The scalability property is really the magic part of STARKs and the closely related SNARKs. A very long calculation will take a long time to perform. However, once one person has done this, they are able to prove the result to others without requiring them to also go through the long calculation. We really do not have any right to expect that this is even possible, but luckily it is!

Next, STARKs are transparent, which means that there is no trusted setup. This is in contrast to the closely related SNARKs (scalable non-interactive argument of knowledge), where a procedure is required to initialize the contruction of the SNARKs, and involves data which must be kept secret by those involved. Revealing this data would allow ‘proofs’ to be constructed even though the prover does not have the knowledge being claimed. STARKs do not have this issue.

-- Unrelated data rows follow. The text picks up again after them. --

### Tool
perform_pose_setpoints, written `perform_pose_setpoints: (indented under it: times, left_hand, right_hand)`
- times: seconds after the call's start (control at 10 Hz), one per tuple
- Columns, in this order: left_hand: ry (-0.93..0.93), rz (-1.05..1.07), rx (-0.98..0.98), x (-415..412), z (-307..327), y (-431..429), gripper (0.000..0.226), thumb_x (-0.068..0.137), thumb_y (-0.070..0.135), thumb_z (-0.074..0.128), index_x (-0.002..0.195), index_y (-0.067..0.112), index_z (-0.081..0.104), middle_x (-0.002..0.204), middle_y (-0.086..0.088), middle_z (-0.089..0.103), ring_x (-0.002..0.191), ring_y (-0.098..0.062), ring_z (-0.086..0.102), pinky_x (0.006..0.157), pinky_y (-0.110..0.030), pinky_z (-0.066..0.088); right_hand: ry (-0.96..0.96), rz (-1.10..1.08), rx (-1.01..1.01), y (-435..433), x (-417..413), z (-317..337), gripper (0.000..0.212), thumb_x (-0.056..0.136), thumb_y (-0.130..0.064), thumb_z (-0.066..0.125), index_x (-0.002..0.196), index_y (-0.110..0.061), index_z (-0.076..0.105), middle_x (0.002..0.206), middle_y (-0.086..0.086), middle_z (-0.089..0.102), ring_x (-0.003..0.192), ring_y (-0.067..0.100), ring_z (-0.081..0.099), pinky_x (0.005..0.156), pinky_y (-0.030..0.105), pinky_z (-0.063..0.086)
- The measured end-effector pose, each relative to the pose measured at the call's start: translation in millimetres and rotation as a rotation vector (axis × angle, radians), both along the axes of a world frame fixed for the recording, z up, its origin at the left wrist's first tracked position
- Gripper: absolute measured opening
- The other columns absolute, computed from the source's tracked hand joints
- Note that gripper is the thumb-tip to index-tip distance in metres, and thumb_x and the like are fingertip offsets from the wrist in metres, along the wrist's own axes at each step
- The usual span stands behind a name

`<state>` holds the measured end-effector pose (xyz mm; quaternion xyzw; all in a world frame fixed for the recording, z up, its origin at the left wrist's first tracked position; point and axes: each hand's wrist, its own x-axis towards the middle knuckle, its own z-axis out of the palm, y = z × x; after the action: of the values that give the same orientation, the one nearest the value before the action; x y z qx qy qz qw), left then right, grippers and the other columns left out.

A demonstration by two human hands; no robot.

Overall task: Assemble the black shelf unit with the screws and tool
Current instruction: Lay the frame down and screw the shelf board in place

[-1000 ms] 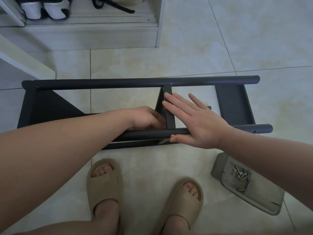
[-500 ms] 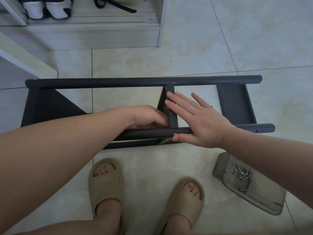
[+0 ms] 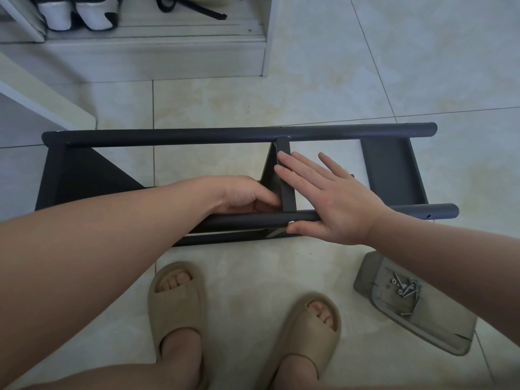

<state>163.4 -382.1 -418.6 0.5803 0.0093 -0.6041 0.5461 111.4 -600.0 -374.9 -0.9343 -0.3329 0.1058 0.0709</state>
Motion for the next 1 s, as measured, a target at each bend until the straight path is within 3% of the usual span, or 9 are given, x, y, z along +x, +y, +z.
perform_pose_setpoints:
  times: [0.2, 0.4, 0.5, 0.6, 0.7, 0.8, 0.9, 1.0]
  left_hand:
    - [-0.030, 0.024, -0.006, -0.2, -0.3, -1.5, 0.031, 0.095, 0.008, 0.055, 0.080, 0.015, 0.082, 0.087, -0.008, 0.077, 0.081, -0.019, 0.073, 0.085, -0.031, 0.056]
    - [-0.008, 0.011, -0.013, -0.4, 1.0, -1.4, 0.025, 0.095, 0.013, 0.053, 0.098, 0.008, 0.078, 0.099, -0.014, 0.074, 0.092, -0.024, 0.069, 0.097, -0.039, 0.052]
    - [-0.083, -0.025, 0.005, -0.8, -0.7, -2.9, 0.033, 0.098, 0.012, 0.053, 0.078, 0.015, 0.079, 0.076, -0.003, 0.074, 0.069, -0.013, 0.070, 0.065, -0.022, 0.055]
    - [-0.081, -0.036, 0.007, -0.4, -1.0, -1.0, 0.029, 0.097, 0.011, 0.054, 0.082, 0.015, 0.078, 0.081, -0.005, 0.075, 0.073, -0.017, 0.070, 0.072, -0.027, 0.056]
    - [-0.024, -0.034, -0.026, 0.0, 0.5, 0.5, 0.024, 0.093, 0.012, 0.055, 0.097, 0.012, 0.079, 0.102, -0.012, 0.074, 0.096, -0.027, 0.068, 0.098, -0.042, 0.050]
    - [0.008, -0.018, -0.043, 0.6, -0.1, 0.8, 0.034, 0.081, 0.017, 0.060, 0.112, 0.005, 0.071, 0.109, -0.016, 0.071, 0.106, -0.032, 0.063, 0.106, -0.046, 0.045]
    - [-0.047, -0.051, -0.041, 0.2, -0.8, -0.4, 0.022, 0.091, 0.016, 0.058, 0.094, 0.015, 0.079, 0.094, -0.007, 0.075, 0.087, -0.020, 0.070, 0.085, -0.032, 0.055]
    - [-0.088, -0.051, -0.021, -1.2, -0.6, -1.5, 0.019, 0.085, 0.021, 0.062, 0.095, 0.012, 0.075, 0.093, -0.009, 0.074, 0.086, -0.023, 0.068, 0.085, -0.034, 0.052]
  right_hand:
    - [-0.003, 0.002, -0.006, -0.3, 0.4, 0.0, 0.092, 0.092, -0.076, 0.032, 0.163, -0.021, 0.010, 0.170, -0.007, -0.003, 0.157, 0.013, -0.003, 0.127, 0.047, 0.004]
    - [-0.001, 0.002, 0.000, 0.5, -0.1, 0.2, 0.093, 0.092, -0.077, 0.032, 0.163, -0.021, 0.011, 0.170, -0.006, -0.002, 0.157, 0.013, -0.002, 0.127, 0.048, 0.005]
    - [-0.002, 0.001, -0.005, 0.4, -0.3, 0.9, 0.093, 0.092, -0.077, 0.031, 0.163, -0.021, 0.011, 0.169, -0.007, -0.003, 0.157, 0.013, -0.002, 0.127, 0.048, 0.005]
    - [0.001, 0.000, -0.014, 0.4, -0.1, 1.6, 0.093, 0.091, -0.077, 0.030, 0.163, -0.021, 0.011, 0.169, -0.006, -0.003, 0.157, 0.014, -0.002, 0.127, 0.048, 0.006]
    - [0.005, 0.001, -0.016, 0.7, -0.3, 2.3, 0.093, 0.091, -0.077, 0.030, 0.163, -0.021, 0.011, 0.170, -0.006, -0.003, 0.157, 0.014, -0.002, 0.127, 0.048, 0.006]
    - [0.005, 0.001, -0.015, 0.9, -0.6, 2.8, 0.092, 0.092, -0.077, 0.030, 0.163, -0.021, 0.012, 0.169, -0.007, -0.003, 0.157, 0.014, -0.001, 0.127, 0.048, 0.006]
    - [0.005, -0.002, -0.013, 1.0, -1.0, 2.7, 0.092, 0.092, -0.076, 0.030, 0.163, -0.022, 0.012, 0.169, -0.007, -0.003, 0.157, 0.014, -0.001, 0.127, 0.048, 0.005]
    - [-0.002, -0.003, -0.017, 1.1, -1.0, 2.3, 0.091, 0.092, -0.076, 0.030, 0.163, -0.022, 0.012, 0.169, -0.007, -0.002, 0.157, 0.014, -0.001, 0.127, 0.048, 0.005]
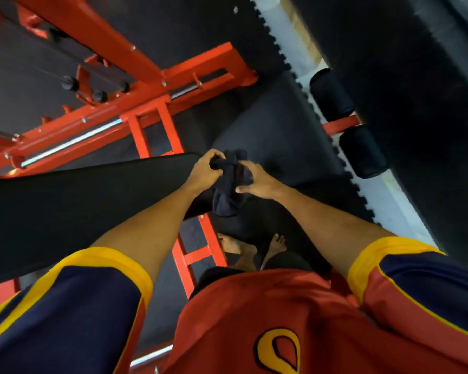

Finally, I mention that STARKs are non-interactive. Any argument of knowledge involves two parties, the prover and the verifier, with the former trying to convince the latter of the truth of a statement. Interactive proofs involve messages being passed back-and-forth between the two. Essentially, the verifier asks questions of the prover, and checks his responses, until she is convinced of the proof of the original statement. A non-interactive proof just consists of a single message sent from the prover to the verifier. This is what is needed in many blockchain applications, since the proof can simply be constructed and added to the chain. Anyone can be the verifier by reading the data from the blockchain, such as done by validators.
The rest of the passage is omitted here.